Os estudos nesse sítio revelam que sua ocupação ocorreu durante um
período longo, entre 500 a 600 anos, indicando que o local era revisitado
regularmente para ocasiões cerimoniais. Nessas visitas, a obtenção dos recursos
naturais do ambiente marinho e terrestre pode atender não apenas as finalidades
fúnebres, mas também às necessidades de subsistência de maneira geral, como
sugere a grande quantidade e variedade deles. No entanto, a presença de aves
aquáticas e mamíferos característicos dos meses de inverno sugere a utilização do
sítio de forma circunstancial e estacional.
A tafonomia dos remanescentes de S. magellanicus aponta para o
processamento in situ dos animais para a retirada de tecido e músculos, prática esta
aparentemente inserida no contexto cerimonial, tendo em vista a vinculação
relacional dos vestígios de fauna com os sepultamentos indicada acima.

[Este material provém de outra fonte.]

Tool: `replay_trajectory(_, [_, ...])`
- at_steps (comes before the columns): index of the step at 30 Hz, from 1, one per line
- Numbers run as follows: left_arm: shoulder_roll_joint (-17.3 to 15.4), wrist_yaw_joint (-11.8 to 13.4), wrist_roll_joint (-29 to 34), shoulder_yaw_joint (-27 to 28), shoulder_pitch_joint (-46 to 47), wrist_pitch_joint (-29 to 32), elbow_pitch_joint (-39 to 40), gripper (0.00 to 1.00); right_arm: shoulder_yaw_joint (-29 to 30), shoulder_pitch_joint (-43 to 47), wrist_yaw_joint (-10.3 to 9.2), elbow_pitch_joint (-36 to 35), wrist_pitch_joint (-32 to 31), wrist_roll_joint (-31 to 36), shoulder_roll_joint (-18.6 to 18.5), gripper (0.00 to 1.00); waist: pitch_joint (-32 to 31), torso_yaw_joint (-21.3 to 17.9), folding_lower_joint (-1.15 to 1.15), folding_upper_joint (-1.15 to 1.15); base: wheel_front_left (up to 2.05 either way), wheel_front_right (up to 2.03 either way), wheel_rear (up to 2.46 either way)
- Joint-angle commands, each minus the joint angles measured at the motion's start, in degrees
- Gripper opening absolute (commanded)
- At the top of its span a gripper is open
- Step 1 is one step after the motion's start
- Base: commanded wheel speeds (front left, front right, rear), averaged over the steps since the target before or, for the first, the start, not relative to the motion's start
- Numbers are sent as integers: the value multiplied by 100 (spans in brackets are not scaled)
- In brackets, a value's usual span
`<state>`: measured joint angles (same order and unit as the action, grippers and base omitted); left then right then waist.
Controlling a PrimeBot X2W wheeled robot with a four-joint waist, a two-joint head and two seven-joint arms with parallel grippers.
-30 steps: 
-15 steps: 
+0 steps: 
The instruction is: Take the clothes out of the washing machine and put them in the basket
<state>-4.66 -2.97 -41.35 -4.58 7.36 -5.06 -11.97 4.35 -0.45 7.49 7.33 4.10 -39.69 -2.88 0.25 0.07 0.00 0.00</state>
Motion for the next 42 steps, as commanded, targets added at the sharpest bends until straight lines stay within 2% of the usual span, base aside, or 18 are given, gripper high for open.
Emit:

Por fim, deduz-se que, tendo em vista a migração do S. magellanicus, as
populações Jê do Sul estavam no litoral no período entre inverno e primavera, época
de ocorrência dessa espécie na região. Observa-se, ainda, que há no sítio uma
quantidade significativa de outras espécies faunísticas subtraída do ambiente
marinho, como peixes, cetáceos, pinípedes e aves. Essa oferta abundante de
alimentos sugere que, para além das motivações associadas às práticas funerárias,
pode muito bem haver razões de ordem econômica para a presença estacional dos
Jê nesse pontão rochoso isolado do continente.
Com este estudo dá-se o passo inicial para as análises relacionadas à
presença do pinguim-de-magalhães no litoral brasileiro em época pré-colonial.
Assim, espera-se que este trabalho venha contribuir com as futuras pesquisas
zooarqueológicas integradas com a história e antropologia catarinense, e também
com a biologia dessa espécie.
Agradecimentos
Aos professores e pesquisadores da UNISUL: Josiane Somariva Prophiro,
Sérgio Antônio Netto e Geovan Martins Guimarães que participaram do andamento
e da banca examinadora deste trabalho, contribuindo para sua melhoria.